Introduction and Background

The NW estimator, a non-parametric regression technique, estimates a scalar function $f(x)$ of a $d$ -dimensional vector $x$ given access to $n$ examples $(x_{\mu}, f(x_{\mu}))$ . The estimator is formulated as:

$\hat{f}_{\mathcal{D}}(x) = \frac{\sum_{\mu=1}^{n} k(x, x_{\mu}) f(x_{\mu})}{\sum_{\mu=1}^{n} k(x, x_{\mu})}$

where $k(x, x')$ is the kernel function. Traditional analyses indicate that the NW estimator requires an exponentially large number of samples $n$ in $d$ to achieve an error below a fixed tolerance, a manifestation of the curse of dimensionality. This contrasts with kernel ridge regression (KRR), which often requires only a polynomial number of samples. The gap in performance raises fundamental questions about the physical reasons for the poor performance of direct smoothing in high dimensions.

Mapping to the Random Energy Model

The authors propose that the NW estimator can be interpreted through the REM, where the kernel weights $k(x,x_{\mu})$ are akin to Boltzmann weights in a system with quenched randomness. The high-dimensional behavior of the NW estimator, particularly its poor performance, can be related to the behavior of REM's free energy landscape. Using the REM analogy, they demonstrate that the NW estimator's relevant regime is characterized by $n = e^{\alpha d}$ as $d \to \infty$ .

A key insight is the condensation transition in the REM, which can be directly mapped to the performance of the NW estimator. In one phase, all data points contribute relatively equally to the estimate, while in another, only a few dominate, resulting in a drastically different behavior depending on the kernel bandwidth and data distribution.

Asymptotics for Spherical Data

For a concrete analysis, the paper assumes that the inputs lie on a unit sphere and uses a radial basis function kernel:

$k(x, x_{\mu}) = e^{\beta \langle x, x_{\mu} \rangle}$

with a single-index target function $f(x) = g(\langle w, x \rangle/d)$ . The asymptotic behavior of the NW estimator is captured by evaluating overlaps using large deviation principles. They derive that the NW estimator effectively renormalizes the overlap between $w$ and $x$ :

$\hat{f}_{\mathcal{D}}(x) \sim g(\rho r_{\ast})$

where $r_{\ast}$ is determined by a potential function derived from the REM. This renormalization impacts the effective generalization ability of the NW estimator.

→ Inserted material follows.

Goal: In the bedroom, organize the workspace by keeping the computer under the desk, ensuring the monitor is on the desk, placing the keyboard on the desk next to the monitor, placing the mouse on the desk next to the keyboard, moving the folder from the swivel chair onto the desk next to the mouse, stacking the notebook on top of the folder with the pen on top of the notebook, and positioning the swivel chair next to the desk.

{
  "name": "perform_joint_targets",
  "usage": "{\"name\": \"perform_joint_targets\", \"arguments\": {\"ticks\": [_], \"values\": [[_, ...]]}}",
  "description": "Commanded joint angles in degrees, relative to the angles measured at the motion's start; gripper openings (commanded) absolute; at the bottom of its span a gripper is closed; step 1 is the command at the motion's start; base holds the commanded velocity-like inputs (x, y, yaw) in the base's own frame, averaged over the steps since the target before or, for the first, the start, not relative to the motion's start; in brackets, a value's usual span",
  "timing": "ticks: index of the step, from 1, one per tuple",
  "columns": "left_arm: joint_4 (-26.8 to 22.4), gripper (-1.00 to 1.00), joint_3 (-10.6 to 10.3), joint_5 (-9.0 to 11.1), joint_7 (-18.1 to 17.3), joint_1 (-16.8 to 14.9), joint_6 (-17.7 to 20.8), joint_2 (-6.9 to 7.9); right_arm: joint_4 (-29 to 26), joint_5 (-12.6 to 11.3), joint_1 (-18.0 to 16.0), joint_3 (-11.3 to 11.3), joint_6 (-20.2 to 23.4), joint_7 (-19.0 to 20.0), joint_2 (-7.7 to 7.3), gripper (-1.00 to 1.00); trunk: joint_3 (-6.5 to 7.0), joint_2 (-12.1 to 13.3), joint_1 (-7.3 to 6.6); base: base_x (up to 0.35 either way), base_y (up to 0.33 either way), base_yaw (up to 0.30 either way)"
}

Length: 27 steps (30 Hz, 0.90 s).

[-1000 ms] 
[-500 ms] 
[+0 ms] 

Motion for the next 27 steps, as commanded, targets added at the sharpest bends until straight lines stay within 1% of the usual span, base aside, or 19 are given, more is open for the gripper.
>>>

Implications for Mean-Squared Error and Training Error

The implications for the mean-squared generalization error are derived but left partially as a conjecture due to the complexity of precise error analysis. Nonetheless, the paper delineates how the training error transitions from perfect interpolation in the retrieval phase (where the NW estimator memorizes training points) to a generalization phase where the estimator fails to perfectly interpolate, resulting in mean-squared errors comparable to those on test data.

Numerical Experiments

The authors conduct numerical experiments to validate their theoretical predictions for fixed test points. For example link functions such as $g(x) = |x|$ and $g(x) = \erf(4x)$, they illustrate that the NW estimator’s behavior aligns with their asymptotic analysis, particularly in high dimensions. However, computational constraints limit the scope of these experiments to relatively small dimensions.

Future Directions

This paper opens several avenues for future research. Extending the rigorous analysis of the NW estimator to anisotropic data distributions and different kernel functions constitutes a significant area of interest. Another important direction is to establish explicit finite-size error bounds for practical applications, paralleling advancements in understanding kernel ridge regression.

Conclusion

Zavatone-Veth and Pehlevan’s exploration provides substantial advancements in comprehending the high-dimensional behavior of the NW kernel smoothing estimator. By mapping it to the REM, they elucidate the underlying challenges posed by high dimensionality and offer a framework to predict and analyze its performance. The results presented form a foundational step towards achieving a deeper understanding of various non-parametric regression algorithms in the context of high-dimensional data.